Stadt Wien klärt jugendliche Flüchtlinge auf
Von Bernhard Ichner
Mann und Frau sind in Österreich gleichgestellt. Nein heißt Nein. Und auch Männer können in einer Partnerschaft zusammenleben. Die 12- bis 14-jährigen unbegleiteten minderjährigen Flüchtlinge (UMF), die früh am Morgen im Pflicht-Workshop der MAG ELF sitzen, können nicht alles, was ihnen Referent Mojtaba Tavakoli erklärt, nachvollziehen. „Das müssen sie aber auch nicht. Es reicht, wenn sie es tolerieren. Das hier ist die österreichische Gesellschaft, das muss man als Gast akzeptieren“, sagt der 23-jährige Student. Vor neun Jahren kam er selbst als UMF aus Afghanistan, heute hält er vor anderen im Auftrag der Stadt Wien Vorträge über kulturelle und religiöse Unterschiede zwischen Österreich und deren Herkunftsland. Auf Farsi – damit die Botschaft auch ankommt.

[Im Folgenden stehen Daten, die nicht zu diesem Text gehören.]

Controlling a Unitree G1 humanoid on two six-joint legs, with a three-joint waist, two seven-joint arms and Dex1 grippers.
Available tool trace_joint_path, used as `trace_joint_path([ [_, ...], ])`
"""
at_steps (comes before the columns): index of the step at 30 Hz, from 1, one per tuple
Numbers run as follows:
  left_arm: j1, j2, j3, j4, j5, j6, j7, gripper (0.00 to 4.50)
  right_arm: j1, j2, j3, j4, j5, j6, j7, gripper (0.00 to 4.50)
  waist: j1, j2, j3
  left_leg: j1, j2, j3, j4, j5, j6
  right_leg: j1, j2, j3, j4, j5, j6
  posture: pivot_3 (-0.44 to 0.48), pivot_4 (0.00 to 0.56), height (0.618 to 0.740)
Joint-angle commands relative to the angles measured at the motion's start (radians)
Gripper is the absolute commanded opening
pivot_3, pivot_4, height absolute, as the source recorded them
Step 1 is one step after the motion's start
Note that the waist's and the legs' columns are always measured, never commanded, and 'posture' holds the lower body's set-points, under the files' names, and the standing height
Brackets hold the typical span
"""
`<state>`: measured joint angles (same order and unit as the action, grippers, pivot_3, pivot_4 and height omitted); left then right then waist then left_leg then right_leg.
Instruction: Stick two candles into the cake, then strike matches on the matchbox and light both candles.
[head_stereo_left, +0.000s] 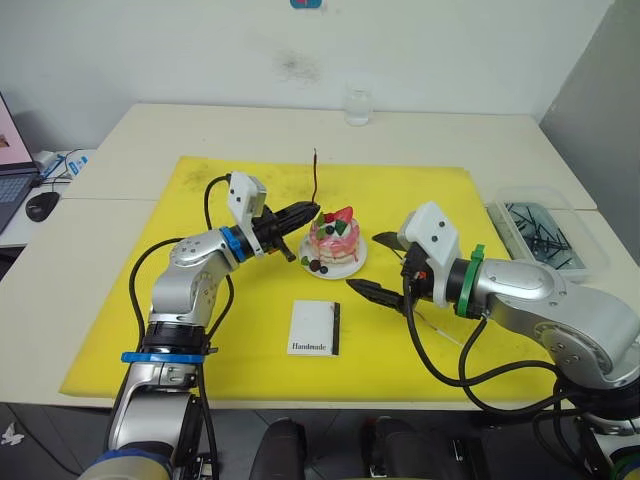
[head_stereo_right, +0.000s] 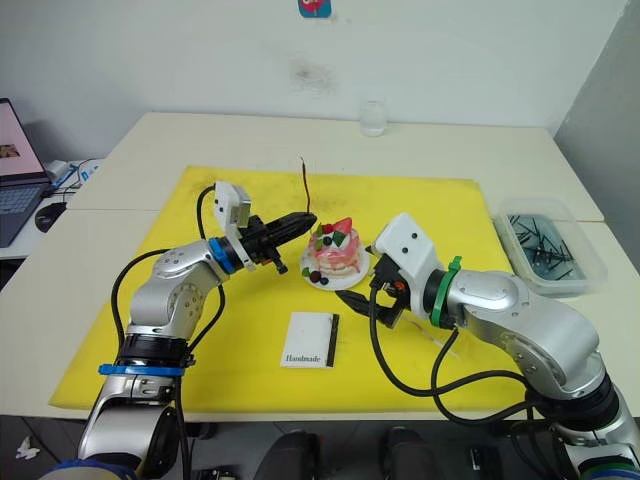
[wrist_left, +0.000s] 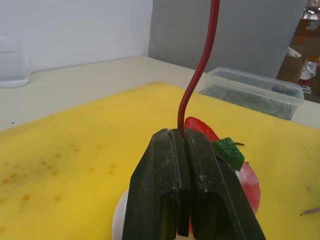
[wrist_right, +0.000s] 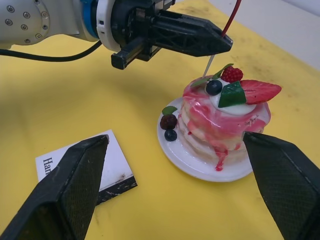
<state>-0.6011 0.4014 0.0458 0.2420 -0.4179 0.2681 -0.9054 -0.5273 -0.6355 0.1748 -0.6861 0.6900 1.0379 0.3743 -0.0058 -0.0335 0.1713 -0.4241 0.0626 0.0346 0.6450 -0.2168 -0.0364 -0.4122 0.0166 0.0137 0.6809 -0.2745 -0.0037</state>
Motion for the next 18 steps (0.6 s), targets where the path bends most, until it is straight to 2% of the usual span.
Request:
trace_joint_path([
  [1,0.002,-0.010,-0.002,-0.004,0.013,-0.029,0.001,0.00,-0.001,0.004,-0.035,-0.038,-0.002,-0.002,0.005,4.47,0.000,0.000,0.000,0.000,0.000,0.000,0.000,0.000,0.000,0.000,0.000,0.000,0.000,0.000,0.000,0.000,0.150,0.729],
  [18,0.064,-0.049,-0.026,0.075,0.101,-0.180,0.028,0.00,0.012,0.012,-0.034,-0.043,-0.011,-0.001,-0.003,4.47,0.000,0.000,0.000,0.001,0.000,0.000,0.000,0.000,0.000,0.001,0.000,0.000,0.000,0.000,0.000,0.000,0.150,0.729],
])
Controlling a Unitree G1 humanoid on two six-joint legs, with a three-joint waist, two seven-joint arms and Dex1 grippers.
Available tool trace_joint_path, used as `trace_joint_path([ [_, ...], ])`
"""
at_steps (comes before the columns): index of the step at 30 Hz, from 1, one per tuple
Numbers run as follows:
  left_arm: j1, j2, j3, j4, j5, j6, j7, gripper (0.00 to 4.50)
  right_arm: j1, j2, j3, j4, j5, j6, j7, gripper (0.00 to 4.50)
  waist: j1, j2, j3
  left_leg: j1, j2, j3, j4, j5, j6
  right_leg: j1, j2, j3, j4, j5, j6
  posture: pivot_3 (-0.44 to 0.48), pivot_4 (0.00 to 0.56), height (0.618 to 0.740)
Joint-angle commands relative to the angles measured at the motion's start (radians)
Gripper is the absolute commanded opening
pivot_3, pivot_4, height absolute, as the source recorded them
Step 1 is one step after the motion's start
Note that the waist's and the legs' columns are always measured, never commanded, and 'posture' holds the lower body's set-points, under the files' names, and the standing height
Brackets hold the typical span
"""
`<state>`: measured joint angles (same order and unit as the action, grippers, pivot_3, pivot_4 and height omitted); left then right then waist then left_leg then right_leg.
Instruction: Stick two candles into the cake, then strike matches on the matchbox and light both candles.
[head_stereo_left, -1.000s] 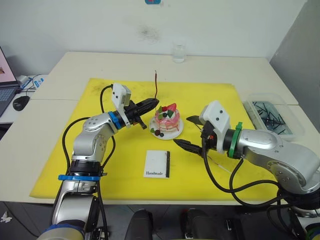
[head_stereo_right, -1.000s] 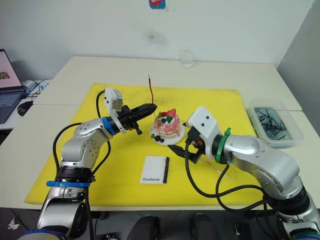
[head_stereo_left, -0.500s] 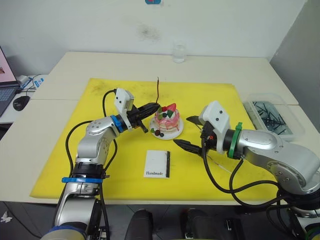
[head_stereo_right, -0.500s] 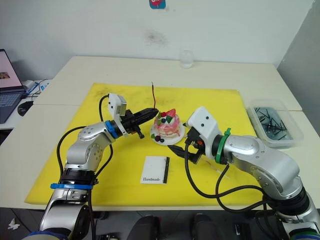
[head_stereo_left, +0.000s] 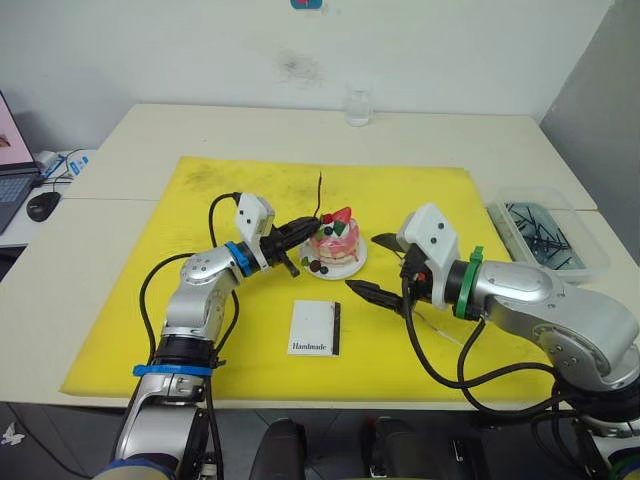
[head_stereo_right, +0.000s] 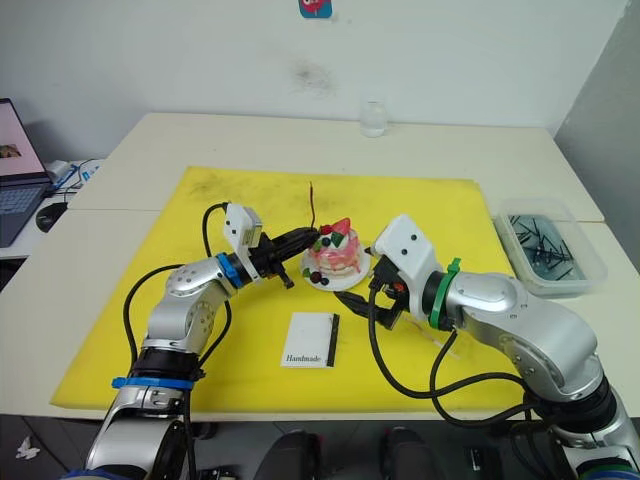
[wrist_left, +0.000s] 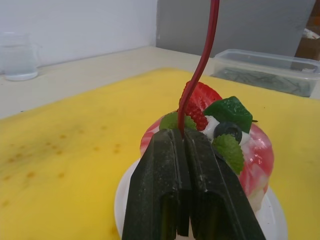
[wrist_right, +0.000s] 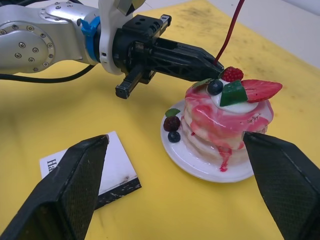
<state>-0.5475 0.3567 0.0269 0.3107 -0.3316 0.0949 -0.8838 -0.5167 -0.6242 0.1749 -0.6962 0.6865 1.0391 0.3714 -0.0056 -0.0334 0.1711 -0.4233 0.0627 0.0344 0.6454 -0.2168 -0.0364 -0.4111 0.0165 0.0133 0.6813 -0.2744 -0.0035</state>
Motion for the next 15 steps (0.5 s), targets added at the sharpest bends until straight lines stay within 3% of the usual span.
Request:
trace_joint_path([
  [1,0.010,-0.008,-0.005,0.004,0.010,0.000,0.010,0.00,0.001,0.001,-0.033,-0.033,-0.009,-0.002,0.000,4.47,0.000,0.000,0.000,0.001,0.000,0.000,0.000,0.000,0.000,0.001,0.000,0.000,0.000,0.000,0.000,0.000,0.150,0.729],
  [9,0.008,-0.006,0.015,-0.045,-0.027,0.052,0.019,0.00,0.005,0.007,-0.036,-0.030,-0.016,-0.004,-0.003,4.47,0.000,0.000,0.000,0.001,0.000,0.000,0.000,0.000,0.000,0.001,0.000,0.000,0.000,0.000,0.001,0.000,0.150,0.729],
  [15,0.000,0.017,0.052,-0.090,-0.054,0.107,0.037,1.80,0.007,0.011,-0.035,-0.025,-0.019,-0.005,-0.005,4.50,-0.001,0.000,0.000,0.001,0.000,0.000,0.000,0.000,0.000,0.001,0.000,0.000,0.000,0.000,0.001,0.000,0.150,0.729],
])
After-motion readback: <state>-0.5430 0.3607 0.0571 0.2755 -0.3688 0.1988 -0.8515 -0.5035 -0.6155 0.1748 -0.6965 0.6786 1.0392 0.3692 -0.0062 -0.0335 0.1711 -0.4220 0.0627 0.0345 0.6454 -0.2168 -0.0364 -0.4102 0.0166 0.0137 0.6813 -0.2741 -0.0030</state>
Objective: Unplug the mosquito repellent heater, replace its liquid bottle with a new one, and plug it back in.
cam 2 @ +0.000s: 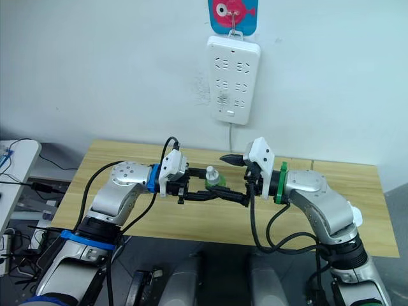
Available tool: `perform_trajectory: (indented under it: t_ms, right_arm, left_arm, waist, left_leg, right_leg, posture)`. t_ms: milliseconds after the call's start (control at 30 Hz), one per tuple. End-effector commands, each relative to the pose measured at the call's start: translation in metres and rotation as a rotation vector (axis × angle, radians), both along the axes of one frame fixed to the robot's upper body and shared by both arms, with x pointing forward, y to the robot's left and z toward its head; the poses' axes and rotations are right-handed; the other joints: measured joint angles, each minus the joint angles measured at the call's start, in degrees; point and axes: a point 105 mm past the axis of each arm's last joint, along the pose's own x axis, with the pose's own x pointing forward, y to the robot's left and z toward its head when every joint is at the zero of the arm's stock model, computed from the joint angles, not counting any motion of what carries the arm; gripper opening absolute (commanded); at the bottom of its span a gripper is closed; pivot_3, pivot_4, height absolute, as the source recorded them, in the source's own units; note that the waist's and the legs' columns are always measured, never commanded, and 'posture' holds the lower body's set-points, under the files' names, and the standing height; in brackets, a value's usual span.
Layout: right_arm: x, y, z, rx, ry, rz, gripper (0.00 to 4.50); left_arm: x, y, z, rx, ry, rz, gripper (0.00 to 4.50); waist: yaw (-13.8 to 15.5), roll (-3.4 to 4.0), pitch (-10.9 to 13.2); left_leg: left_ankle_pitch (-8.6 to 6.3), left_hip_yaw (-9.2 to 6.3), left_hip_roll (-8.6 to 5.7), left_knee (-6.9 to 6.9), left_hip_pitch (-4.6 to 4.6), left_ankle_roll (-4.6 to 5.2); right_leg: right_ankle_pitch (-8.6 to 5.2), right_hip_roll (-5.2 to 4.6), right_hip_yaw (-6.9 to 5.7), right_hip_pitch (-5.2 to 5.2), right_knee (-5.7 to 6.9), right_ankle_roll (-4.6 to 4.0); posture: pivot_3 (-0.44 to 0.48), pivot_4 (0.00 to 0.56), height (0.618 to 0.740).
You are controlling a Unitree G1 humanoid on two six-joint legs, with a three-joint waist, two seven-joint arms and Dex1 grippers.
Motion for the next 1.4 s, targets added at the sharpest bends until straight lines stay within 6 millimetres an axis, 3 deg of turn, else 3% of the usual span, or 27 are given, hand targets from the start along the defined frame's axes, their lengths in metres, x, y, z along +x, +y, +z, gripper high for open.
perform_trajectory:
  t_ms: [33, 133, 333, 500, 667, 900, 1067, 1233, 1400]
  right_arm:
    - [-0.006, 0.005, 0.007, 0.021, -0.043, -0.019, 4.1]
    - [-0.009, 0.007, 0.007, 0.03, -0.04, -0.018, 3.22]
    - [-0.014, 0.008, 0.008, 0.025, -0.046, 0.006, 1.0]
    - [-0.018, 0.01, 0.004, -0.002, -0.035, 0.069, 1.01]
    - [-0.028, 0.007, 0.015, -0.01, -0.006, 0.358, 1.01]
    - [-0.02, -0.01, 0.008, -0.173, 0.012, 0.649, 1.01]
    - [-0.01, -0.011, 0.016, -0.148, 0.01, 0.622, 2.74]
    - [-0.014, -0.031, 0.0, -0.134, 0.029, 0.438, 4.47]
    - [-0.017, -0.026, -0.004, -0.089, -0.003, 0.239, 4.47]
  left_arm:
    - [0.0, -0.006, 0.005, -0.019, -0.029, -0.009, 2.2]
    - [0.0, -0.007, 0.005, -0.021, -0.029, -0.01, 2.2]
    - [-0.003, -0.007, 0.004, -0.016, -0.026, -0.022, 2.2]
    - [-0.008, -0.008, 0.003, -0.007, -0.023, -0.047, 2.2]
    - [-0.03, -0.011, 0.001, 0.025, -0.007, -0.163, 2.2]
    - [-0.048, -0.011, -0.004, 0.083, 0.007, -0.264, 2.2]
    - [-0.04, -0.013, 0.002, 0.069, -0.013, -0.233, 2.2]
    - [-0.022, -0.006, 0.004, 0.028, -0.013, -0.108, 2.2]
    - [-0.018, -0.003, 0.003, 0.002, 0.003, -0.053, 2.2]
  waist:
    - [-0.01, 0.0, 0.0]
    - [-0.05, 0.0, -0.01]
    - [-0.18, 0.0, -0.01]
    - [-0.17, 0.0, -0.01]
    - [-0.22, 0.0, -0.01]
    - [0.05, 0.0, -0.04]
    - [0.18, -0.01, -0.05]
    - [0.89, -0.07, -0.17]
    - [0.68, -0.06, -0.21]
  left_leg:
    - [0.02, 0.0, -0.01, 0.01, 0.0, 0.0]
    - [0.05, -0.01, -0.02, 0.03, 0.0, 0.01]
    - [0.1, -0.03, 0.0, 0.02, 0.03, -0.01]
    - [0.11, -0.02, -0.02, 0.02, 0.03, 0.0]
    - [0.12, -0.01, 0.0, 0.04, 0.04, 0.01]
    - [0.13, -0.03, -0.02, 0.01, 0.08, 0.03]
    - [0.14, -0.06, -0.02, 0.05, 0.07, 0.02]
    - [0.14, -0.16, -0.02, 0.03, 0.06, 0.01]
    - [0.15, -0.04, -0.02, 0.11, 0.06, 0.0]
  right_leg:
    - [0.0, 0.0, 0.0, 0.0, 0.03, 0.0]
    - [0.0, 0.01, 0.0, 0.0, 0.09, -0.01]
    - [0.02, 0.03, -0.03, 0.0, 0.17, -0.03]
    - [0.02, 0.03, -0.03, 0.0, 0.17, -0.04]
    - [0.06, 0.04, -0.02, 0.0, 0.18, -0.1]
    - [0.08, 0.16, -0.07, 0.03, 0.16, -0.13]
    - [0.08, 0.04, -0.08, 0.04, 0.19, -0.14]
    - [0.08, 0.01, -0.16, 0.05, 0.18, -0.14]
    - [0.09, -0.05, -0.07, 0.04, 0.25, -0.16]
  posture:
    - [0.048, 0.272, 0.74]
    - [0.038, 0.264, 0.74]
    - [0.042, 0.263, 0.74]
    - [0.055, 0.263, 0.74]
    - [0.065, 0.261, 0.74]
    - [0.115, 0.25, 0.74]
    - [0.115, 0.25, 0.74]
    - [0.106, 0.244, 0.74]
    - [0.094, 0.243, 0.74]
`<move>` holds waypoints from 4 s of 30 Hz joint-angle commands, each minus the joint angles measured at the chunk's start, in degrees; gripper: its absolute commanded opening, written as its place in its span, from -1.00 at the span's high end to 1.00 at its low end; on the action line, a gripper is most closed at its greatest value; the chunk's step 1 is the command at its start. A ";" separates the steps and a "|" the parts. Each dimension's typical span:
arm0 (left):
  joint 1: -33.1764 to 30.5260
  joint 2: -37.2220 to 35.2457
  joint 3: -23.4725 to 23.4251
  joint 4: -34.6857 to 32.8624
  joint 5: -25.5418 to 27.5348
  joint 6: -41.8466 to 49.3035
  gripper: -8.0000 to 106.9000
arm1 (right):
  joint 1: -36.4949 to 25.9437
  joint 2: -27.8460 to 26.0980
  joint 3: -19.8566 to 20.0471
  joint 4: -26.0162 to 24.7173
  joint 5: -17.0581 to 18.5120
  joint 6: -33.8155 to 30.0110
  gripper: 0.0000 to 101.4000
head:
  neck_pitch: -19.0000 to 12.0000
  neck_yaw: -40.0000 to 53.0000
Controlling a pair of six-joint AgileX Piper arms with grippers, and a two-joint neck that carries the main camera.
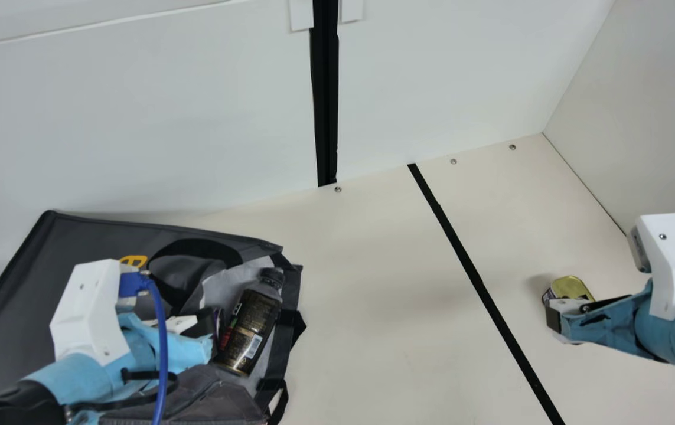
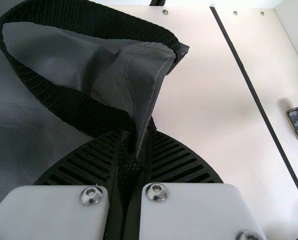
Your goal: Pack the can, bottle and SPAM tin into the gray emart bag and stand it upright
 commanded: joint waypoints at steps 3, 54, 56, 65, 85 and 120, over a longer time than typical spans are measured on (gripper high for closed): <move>0.00 0.00 0.00 0.00 0.00 0.00 1.00 | -1.47 1.24 -0.22 0.46 0.04 -2.03 -0.87 | -1.30 -0.14; 0.00 0.00 0.00 0.00 0.00 0.00 1.00 | -17.78 20.45 -1.24 7.47 -5.20 -31.23 -0.87 | -1.30 -0.14; 0.00 0.00 0.00 0.00 0.00 0.00 1.00 | -17.75 21.15 -1.07 7.69 -5.60 -32.03 -0.87 | -1.30 -0.14; 0.00 0.00 0.00 0.00 0.00 0.00 1.00 | -17.42 24.11 0.05 8.45 -7.50 -34.25 -0.87 | -1.30 -0.14; 0.00 0.00 0.00 0.00 0.00 0.00 1.00 | -16.11 31.32 1.35 8.54 -11.71 -33.68 -0.87 | -1.30 -0.14; 0.00 0.00 0.00 0.00 0.00 0.00 1.00 | -11.57 44.91 -1.39 4.12 -17.48 -27.92 -0.61 | -1.30 -0.14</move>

Den afghanischen Jugendlichen, die allesamt in Wohngemeinschaften der MAG ELF auf den Ausgang ihrer Asylverfahren warten, sollen so einerseits die Orientierung erleichtert und Chancen vermittelt werden. Andererseits zielen die verpflichtenden einwöchigen "Willkommens-Workshops" darauf ab, ihre Toleranz gegenüber dem Unbekannten zu fördern. Themengebiete sind Gesundheit und Geschlechterrollen, Bildung, Asylrecht, Traumabewältigung und eben „Kultur und Religion“.
Anders als in der Heimat
In Tavakolis „Unterricht“ erhalten die jungen Afghanen beim KURIER-Lokalaugenschein gerade einen geografischen und politischen Überblick über Österreich. Wer ist (oder besser: wird) Bundespräsident? Wie heißt der Kanzler? Politik und Religion sind – anders als in ihrer Heimat – von einander getrennt. Und nicht jeder hier ist religiös. Dafür gibt es allerlei Formen von Beziehungen: zwischen Männern, zwischen Frauen, vor der Ehe. „Für die Jugendlichen ist das zum Teil unvorstellbar“, sagt der Referent.
Dazu vermittelt der 23-Jährige den Burschen die Grundregeln der hiesigen Höflichkeit. Wann es angebracht ist, jemandem zur Begrüßung die Hand zu geben und dass man auch älteren Menschen beim Gespräch in die Augen schauen darf. „Es geht darum, aufzuklären – um Spannungen zu vermeiden.“
"Kein Benimmkurs"
Das betrifft auch das sensible Thema Sexualität, wie Yvonne Kirste, Leiterin des MAG-ELF-Krisenzentrums erläutert. „Der Lebensabschnitt der Pubertät mit den körperlichen Veränderungen und der psychosexuellen Entwicklung stellt männliche Jugendliche vor viele Herausforderungen. Dabe erschweren problematische Männlichkeitsbilder ein offenes und vertrauensvolles Reden über Unsicherheiten und Probleme. Burschen fühlen sich oft unter dem Druck, sich vor anderen als cool zu präsentieren. Das birgt für sie das Risiko, sich aus Unwissenheit oder falschen Vorstellungen in problematische, gesundheitsgefährdende oder grenzverletzende zwischenmenschliche Situationen zu begeben. Zudem sind kritische Lebensereignisse, wie Flucht oder Vertreibung noch enorme zusätzliche Belastungen.“
Als Benimmkurs will Kirste die Workshops dennoch nicht verstanden wissen. Viel mehr gehe es darum, den unbegleiteten minderjährigen Flüchtlingen, „die Orientierung in unserer Lebenswelt zu erleichtern“.